PhD Proposal Exam – Purva Karia (Yoshioka lab)

PhD Proposal Exam

Tuesday April 12, 10:10 am – Earth Sciences Building, Rm. ESC 3087

Purva Karia (Yoshioka lab)

“Investigation of the molecular mechanism of triphosphate tunnel metalloenzymes in Arabidopsis“

Abstract

Triphosphate tunnel metalloenzymes (TTMs) comprise a superfamily of enzymes that hydrolyze organophosphate substrates. Members of this superfamily are found across taxa, and the Arabidopsis thaliana genome encodes three TTM genes (AtTTMs). Unlike other members of this family, two of these isoforms, AtTTM1 and 2, hydrolyze pyrophosphate in vitro, making them the only TTMs characterized so far to possess pyrophosphatase activity.
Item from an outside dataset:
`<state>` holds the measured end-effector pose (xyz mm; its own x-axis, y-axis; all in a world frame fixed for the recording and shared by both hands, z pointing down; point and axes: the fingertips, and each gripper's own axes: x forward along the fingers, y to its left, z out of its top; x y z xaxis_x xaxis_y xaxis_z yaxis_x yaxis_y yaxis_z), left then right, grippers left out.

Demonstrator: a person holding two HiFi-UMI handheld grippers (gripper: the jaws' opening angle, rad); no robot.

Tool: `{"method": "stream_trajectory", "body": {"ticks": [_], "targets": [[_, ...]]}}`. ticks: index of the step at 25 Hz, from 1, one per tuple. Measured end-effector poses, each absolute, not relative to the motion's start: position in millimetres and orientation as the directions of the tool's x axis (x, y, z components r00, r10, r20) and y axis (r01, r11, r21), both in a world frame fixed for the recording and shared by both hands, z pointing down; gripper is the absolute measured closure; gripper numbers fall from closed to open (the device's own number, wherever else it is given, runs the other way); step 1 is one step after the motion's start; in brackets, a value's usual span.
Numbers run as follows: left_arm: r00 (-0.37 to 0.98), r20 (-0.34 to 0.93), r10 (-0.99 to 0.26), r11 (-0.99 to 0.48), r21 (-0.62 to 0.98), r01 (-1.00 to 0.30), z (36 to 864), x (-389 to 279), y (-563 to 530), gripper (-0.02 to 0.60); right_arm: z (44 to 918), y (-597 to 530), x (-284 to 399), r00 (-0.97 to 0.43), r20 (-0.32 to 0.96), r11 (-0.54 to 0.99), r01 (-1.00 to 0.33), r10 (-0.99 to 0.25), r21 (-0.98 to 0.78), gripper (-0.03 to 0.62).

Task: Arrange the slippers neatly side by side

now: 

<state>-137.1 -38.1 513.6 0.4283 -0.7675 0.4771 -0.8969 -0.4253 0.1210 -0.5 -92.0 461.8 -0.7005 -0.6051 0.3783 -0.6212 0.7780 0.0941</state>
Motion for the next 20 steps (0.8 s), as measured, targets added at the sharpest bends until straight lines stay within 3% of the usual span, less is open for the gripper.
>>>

However, despite their high sequence identity, genetic analyses showed them to have different biological functions. AtTTM2 plays a role in pathogen resistance whereas AtTTM1 is involved in dark-induced leaf senescence. The objective for my PhD thesis project is to determine the molecular mechanism underlying the biological functions of AtTTMs. As a logical first step, I identified the involvement of AtTTM1 in natural senescence indicating that AtTTM1 plays a crucial role not only in dark-induced senescence but also in natural senescence signaling in Arabidopsis. To gain insight into their molecular mechanisms, AtTTM proteins were determined to likely localize at the mitochondrial outer membrane. Furthermore, we are exploring the connection between autophagy and AtTTM related phenotypes since autophagy is an important degradation process that regulates cell death during both senescence and pathogen resistance. More specifically, it is possible that AtTTMs are involved in mitophagy, a mitochondrial degradation process, given the subcellular localization of AtTTMs. Both transcriptional and phosphoproteomic data also suggest a connection between AtTTM1 and ABA responses. Thus, we are also investigating the connection between AtTTM1 and ABA signaling components. Finally, we are assessing whether the documented pyrophosphatase activity is required or sufficient for the in vivo function of AtTTMs. Overall, this project will provide insight into the molecular mechanisms governing AtTTMs functions and may establish novel connections between autophagy, ABA or pyrophosphatase activity and senescence and/or pathogen defense.